» **WHAT IS EXPECTED**: Your answer should consist of the lines below that hold the word "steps".

» **PROVIDED MATERIAL**:
○ ○ ○ ○ ○
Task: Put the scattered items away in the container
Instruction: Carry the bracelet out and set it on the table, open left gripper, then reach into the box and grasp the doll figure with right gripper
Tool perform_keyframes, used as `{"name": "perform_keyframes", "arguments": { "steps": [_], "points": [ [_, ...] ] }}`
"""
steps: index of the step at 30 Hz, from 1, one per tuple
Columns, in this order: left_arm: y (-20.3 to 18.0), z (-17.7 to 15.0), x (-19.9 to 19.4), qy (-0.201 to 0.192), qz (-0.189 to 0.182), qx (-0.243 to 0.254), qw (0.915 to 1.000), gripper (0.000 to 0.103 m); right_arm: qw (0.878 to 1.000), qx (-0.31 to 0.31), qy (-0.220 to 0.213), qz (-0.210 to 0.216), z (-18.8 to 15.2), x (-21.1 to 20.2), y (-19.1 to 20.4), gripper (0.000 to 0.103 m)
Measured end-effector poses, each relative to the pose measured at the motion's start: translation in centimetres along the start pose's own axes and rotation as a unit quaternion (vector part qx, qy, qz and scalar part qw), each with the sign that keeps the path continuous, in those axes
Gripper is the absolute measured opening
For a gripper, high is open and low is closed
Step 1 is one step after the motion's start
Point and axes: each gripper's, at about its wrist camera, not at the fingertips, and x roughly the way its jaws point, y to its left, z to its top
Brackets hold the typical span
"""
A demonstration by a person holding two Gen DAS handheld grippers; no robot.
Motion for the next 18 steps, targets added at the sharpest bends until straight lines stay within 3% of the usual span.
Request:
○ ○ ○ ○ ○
» **ANSWER TO THE PROBLEM**:
Tool perform_keyframes, used as `{"name": "perform_keyframes", "arguments": { "steps": [_], "points": [ [_, ...] ] }}`
steps: index of the step at 30 Hz, from 1, one per tuple
Motion for the next 18 steps, targets added at the sharpest bends until straight lines stay within 3% of the usual span.

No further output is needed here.